The present study aimed to optimize magnetic fluid hyperthermia (MFH) protocols by standardizing MF incubation time, hyperthermic duration, magnetic field, and MFH sessions to achieve a better hyperthermic response for the profuse killing of human breast cancer cell cells MCF7. Magnetic nanoparticles and MF were characterized using XRD, VSM, and DLS. Induction heating was performed for 30 min at field strengths of 12.5 and 13.3 kA/m at a fixed frequency of 330 kHz with varying concentrations and incubation duration on MCF7 cells. Single and multiple sessions hyperthermia protocols were used to kill MCF7 cells and the cytotoxicity effect was analyzed using MTT assay. Single and multiple sessions MFH protocols were established to kill breast cancer cells utilizing 0.2 mg/mL MF at 13.3 kA/m field and 330 kHz frequency and maintaining the hyperthermic temperature of 43-45 °C for 30 min. The single session MFH revealed severe toxicity of MF leading to more than 75% of cell death after 24 h of MF incubation. Multiple sessions hyperthermia resulted in more than 90% killing of MCF7 cells after two consequent 3 h MF incubation with 3 h gap.
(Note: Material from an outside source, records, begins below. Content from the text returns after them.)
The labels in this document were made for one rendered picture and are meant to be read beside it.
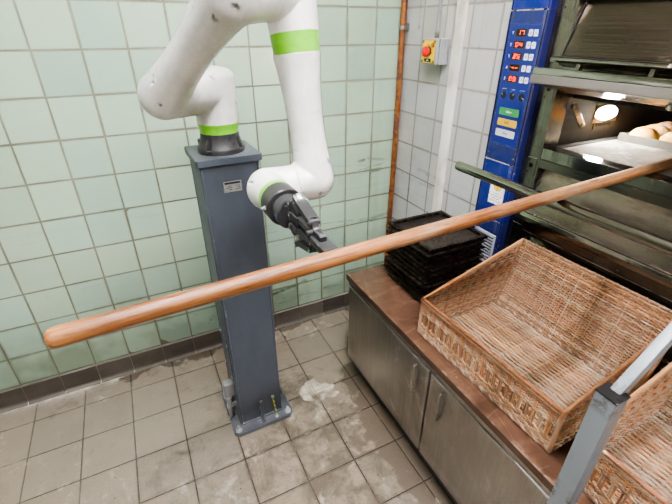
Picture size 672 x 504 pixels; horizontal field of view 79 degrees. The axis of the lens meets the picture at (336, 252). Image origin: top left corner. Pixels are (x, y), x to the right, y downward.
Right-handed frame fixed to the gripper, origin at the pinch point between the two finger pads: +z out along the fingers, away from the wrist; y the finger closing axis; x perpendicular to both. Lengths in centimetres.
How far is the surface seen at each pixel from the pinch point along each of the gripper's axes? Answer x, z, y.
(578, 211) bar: -62, 9, 1
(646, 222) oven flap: -101, 7, 13
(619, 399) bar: -41, 40, 22
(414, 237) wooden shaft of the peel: -16.0, 7.2, -1.5
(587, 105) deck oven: -117, -32, -13
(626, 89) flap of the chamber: -85, -2, -23
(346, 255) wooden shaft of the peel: -0.9, 7.9, -1.5
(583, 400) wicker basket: -57, 28, 43
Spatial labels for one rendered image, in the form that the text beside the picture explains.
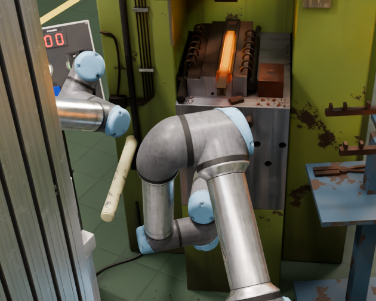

Each 3 h of MF incubation was followed by 30 min of induction heating. Multiple sessions hyperthermia was effective in killing a larger cell population compared to the single session protocol. The results may help in optimizing protocols for the profuse killing of cancer cells of multiple origins, and aid in deciding futuristic in vivo MFH-based therapeutic strategies against breast cancer. Variation in MCF7 cells' viability due to HT, MF, and MF + HT in multiple sessions.